Problem
Without including any images, repeat the listing below exactly.

Given material
"""

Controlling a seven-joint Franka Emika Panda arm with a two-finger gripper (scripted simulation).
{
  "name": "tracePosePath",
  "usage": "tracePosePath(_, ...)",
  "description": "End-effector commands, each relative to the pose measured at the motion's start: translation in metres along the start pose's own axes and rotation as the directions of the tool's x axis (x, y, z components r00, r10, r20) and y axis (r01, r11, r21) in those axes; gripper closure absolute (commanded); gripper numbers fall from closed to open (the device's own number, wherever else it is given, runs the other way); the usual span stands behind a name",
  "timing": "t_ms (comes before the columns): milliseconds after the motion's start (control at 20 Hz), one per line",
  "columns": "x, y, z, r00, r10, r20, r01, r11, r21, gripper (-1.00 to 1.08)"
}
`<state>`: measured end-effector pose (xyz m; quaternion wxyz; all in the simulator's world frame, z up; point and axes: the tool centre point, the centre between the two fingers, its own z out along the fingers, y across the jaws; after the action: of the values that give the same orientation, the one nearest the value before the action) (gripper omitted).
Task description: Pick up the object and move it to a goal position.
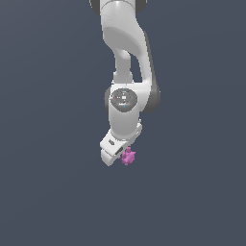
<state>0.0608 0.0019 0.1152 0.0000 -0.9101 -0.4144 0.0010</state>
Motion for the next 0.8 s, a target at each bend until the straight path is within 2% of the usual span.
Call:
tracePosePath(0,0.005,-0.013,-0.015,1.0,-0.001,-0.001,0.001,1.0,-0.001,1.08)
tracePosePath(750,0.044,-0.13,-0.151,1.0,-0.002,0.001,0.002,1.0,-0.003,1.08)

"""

Exercise solution
Controlling a seven-joint Franka Emika Panda arm with a two-finger gripper (scripted simulation).
{
  "name": "tracePosePath",
  "usage": "tracePosePath(_, ...)",
  "description": "End-effector commands, each relative to the pose measured at the motion's start: translation in metres along the start pose's own axes and rotation as the directions of the tool's x axis (x, y, z components r00, r10, r20) and y axis (r01, r11, r21) in those axes; gripper closure absolute (commanded); gripper numbers fall from closed to open (the device's own number, wherever else it is given, runs the other way); the usual span stands behind a name",
  "timing": "t_ms (comes before the columns): milliseconds after the motion's start (control at 20 Hz), one per line",
  "columns": "x, y, z, r00, r10, r20, r01, r11, r21, gripper (-1.00 to 1.08)"
}
`<state>`: measured end-effector pose (xyz m; quaternion wxyz; all in the simulator's world frame, z up; point and axes: the tool centre point, the centre between the two fingers, its own z out along the fingers, y across the jaws; after the action: of the values that give the same orientation, the one nearest the value before the action) (gripper omitted).
Task description: Pick up the object and move it to a goal position.
<state>0.0608 0.0019 0.1152 0.0000 -0.9101 -0.4144 0.0010</state>
Motion for the next 0.8 s, a target at each bend until the straight path is within 2% of the usual span.
Call:
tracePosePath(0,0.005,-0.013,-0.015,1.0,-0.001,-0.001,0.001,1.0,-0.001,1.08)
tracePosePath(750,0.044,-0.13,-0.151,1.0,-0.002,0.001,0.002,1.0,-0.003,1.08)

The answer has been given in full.